Home truths: Ireland’s rural town problems go to Venice
The senior gent slouched across from me at the launch event was quite obviously asleep. Chundering sounds were permeating from his nasal pipes to challenge the patrician drone of the keynote podium speaker, off above somewhere.
Held in a vast, stuffy, formal hall, the event was somewhat reminiscent of the weekly Mass by the "boring priest" which we attended (religiously!) each Sunday when I was a kid. And in a particularly cavernous echo chamber of church.
That building, I later learned, had been constructed following an enthusiastic architectural competition that elicited over 100 different entries. Then the Batman-like Archbishop of Dublin, John Charles McQuaid, had swooped in, brushed them all aside and hissed: "No deal suckers. You're getting this one!" In his press- ganged church we children did our Mass peering up at the 100 foot ledges to work out ceiling proximate ninja routes from one side of the building to the other. There was always a snorer.

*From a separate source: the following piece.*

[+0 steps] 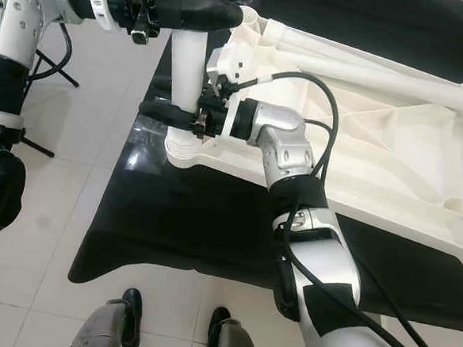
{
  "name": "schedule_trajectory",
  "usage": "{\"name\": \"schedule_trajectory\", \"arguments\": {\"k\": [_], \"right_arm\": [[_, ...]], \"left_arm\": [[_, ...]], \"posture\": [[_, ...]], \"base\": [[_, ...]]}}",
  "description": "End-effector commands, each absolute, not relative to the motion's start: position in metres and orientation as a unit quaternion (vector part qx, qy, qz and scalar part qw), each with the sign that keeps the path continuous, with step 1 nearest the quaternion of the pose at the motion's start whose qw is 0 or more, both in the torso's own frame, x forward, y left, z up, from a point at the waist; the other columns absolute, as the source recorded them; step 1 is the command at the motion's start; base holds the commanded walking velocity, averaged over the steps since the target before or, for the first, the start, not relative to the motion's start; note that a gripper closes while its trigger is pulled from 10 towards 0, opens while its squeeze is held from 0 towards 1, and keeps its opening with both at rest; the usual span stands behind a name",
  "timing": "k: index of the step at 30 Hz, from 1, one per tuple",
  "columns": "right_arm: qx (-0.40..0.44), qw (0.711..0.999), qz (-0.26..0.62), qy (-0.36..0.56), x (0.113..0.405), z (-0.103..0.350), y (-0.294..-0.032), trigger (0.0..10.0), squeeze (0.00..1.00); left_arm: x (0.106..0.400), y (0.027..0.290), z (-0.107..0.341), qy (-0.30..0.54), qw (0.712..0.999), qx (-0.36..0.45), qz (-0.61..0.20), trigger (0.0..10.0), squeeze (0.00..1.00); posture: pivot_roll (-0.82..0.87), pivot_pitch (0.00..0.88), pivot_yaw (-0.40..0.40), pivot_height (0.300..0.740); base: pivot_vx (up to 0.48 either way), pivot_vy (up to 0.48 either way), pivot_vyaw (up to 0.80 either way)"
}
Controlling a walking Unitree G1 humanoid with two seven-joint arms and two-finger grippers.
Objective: Building children table
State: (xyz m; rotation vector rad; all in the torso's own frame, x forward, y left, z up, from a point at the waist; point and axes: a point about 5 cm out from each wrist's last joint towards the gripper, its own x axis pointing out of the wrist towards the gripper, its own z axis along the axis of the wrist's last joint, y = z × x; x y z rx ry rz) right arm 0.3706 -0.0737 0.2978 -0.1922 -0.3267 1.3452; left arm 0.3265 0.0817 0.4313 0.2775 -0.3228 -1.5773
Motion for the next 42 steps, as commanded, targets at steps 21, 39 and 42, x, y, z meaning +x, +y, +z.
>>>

The launch I mentioned was held recently to hail the Irish curatorship at the Venice Biennale which kicks off this weekend. The Biennale focuses on architecture every second year (there are 64 countries participating) and it runs for six months. Biennale is architecture's World Cup, its Wimbledon or its All Ireland. So it's quite a big deal.
But the presentation was likely my single most boring experience since being guilt-tripped into taking a free Status Quo gig ticket in the 80s.
There were lengthy and worthy ramblings by some eurocrat who struggled to make his points while much of it was chock full of impermeable industry jargon (architects in a group speak in Klingon). It illustrated just how inward looking and detached organised modern Irish architecture has become. How it has, for a great part, removed itself from the understanding of the general public by failing to speak its language. This despite our obvious love for it (Dermot Bannon anyone?).
But one big glimmer of inspiration was the presentation from one of the Irish national pavilion team, whose project is focused on the problems and the future prospects of Ireland's rural market towns. Ireland's entry to Biennale, 'Free Market' is the application of bright young architectural brains to the long-running problem of deteriorating Irish country towns - rather than parish pump politicians or moaning publicans. It's great that young architects are taking a meaningful treatise of nuts and bolts grassroots problems, derived from genuine grassroots views; to a high brow show like Biennale - best known in the past for presenting Ireland to the world as an obtusely arranged pile of peat briquettes.
Organised architecture in Ireland has long exhibited a navel-gazing dysfunction in communicating exactly what real benefits it can bring to ordinary people.
At the moment Ireland is bursting with bright architectural brains - take the example of Biennale's overall curators, the Grafton Architects principals Yvonne Farrell and Shelley McNamara. Together they have designed some of the most refreshingly exciting public buildings around the world.
'Free Market' is something refreshingly real to the rest of us. Like Mr Bannon's domestic kitchen extensions, it deals with a subject concerning a good many of us at backyard level.
The six architects (with the exception of one from Amsterdam), all hail from Irish rural locations and all of them have worked to some degree in the past examining the issues now faced by dying and dysfunctional towns. These have been built up in a route-one agri society and are now facing myriad core changes, from emigration, to drink driving, to being hollowed by out of town retail growth, to mass obsolescence of both main street retail and residential buildings.
The group studied 10 Irish market towns, with either a market square or a central public market building. They are: Castleblayney, Ballyshannon, Ballinrobe, Athenry, Templemore, Macroom, Kilrush, Kilmallock, Bunclody, and Mountmellick. Miriam Delaney, who is one of the team says: "We spent time over six months in all of the towns, talking to everyone we could about what it's like to live and work there, to find out what works and what doesn't. In some cases we went into every single business and shop to ask our questions. Some towns have extraordinary traffic problems, some don't. Some have turned their market squares into vast car parks. In some, the schools have moved out of town and there are out of town stores which have hurt main street businesses. In many we see the 'doughnut effect' whereby the living population has also moved out of town and fewer are living in the main street homes or above the shops.
We learn how the destruction of urban district councils has taken away local voices on the ground, how the involvement of many state agencies, from heritage to local authority, are tripping each other up and how "annual spend" driven budget systems provide lots of flowery roundabouts but prevent bigger longer term rejuvenation projects taking place.
Among the solutions suggested are using the extensive backlot garden and yard spaces behind the main streets to resolve parking, the need to stop the moving of schools and to re-engineer big empty formal public buildings like town halls and markets into lively self-employed business hubs. We learn how Lidl, Aldi and Tesco can be in town rather than out of it. We see why we should extend the living over the shop incentives to towns, to cater for new demand for smaller homes in the rental crisis and get people living in town centres again.
'Free Market' runs until November in Venice and then comes home to tour the towns it studies. But the shows will be held in accessible public spaces, at festivals and fairs and, its team promises, "without the wine and feta cheese".